*REQUIRED ACTION*.
Produce word for word the lines of the data below running from the one that has "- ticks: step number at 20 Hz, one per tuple" to the one that has "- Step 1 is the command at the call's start", inclusive, and no others.

*AVAILABLE DATA*.
-----

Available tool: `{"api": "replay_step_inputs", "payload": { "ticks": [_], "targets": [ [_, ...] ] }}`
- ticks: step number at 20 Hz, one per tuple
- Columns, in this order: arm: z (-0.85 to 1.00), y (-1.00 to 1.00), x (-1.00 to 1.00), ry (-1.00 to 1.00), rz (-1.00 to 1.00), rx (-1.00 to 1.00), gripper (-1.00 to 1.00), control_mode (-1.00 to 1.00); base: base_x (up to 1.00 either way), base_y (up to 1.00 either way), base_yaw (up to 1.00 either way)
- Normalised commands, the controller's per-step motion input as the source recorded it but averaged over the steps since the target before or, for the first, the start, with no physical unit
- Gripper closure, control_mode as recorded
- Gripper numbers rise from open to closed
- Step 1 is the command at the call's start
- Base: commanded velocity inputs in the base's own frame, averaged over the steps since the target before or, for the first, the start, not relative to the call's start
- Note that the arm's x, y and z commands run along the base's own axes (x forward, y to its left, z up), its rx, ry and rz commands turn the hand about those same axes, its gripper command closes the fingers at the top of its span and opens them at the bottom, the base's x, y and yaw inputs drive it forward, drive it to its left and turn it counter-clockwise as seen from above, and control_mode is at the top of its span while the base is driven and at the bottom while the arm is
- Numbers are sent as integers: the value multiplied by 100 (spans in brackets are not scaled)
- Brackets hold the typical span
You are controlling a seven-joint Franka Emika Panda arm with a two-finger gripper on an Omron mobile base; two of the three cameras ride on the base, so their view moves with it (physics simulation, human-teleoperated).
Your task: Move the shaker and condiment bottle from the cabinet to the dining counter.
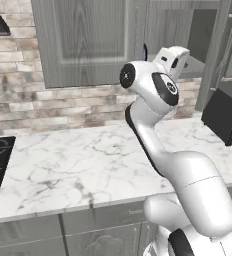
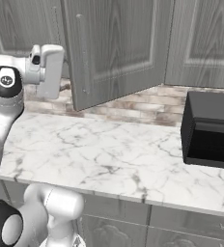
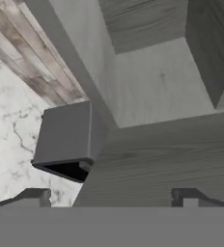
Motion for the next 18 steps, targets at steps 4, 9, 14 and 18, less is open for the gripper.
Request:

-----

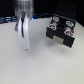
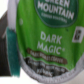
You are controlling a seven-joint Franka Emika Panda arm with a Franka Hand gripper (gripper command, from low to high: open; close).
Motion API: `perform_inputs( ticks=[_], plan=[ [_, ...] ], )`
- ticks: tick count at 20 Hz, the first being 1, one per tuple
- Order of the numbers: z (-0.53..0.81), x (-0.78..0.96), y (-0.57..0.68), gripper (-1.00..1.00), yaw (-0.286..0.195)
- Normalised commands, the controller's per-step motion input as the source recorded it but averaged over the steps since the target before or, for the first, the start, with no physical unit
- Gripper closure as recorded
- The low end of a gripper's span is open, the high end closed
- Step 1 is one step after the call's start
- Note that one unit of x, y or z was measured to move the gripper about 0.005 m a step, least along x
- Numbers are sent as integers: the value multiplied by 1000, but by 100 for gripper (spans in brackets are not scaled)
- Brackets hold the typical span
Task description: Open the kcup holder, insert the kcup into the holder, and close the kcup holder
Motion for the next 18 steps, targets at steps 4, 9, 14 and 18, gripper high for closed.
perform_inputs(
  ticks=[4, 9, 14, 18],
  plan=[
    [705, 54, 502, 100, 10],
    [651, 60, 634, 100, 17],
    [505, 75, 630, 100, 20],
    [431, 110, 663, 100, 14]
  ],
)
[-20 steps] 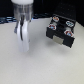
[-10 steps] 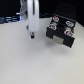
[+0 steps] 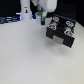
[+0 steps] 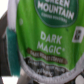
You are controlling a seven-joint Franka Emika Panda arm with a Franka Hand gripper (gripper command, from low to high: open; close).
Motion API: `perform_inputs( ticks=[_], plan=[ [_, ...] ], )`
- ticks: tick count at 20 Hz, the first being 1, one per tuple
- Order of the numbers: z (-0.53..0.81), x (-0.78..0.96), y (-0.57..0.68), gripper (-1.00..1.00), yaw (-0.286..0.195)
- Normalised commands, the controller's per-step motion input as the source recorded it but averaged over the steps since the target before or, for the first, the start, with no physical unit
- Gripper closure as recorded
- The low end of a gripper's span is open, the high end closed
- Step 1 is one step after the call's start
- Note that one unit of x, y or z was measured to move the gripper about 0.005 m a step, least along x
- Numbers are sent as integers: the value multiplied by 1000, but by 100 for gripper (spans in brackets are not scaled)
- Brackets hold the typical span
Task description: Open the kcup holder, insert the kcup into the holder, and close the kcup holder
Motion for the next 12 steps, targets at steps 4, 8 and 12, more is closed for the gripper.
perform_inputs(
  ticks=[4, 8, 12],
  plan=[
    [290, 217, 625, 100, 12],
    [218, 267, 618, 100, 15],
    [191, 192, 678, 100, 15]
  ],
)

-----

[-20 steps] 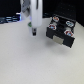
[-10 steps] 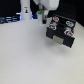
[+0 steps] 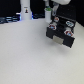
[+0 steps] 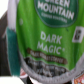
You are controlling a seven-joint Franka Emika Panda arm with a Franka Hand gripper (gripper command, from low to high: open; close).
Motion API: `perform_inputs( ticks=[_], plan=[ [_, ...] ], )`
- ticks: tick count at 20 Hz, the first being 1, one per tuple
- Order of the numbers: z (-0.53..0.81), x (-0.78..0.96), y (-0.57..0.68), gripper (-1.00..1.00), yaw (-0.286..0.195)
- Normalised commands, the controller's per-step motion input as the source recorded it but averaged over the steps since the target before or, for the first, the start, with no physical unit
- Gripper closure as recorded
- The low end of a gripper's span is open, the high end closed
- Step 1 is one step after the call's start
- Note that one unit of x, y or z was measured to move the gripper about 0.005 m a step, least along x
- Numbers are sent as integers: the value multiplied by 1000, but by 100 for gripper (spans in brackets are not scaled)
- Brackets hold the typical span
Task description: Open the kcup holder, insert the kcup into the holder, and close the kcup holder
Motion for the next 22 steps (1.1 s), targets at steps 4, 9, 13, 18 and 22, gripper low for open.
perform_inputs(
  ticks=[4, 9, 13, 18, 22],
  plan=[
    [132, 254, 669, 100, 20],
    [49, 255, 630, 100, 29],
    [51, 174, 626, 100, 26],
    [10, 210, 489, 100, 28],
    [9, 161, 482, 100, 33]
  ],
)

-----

*RESULT OF THIS TASK*.
- ticks: step number at 20 Hz, one per tuple
- Columns, in this order: arm: z (-0.85 to 1.00), y (-1.00 to 1.00), x (-1.00 to 1.00), ry (-1.00 to 1.00), rz (-1.00 to 1.00), rx (-1.00 to 1.00), gripper (-1.00 to 1.00), control_mode (-1.00 to 1.00); base: base_x (up to 1.00 either way), base_y (up to 1.00 either way), base_yaw (up to 1.00 either way)
- Normalised commands, the controller's per-step motion input as the source recorded it but averaged over the steps since the target before or, for the first, the start, with no physical unit
- Gripper closure, control_mode as recorded
- Gripper numbers rise from open to closed
- Step 1 is the command at the call's start

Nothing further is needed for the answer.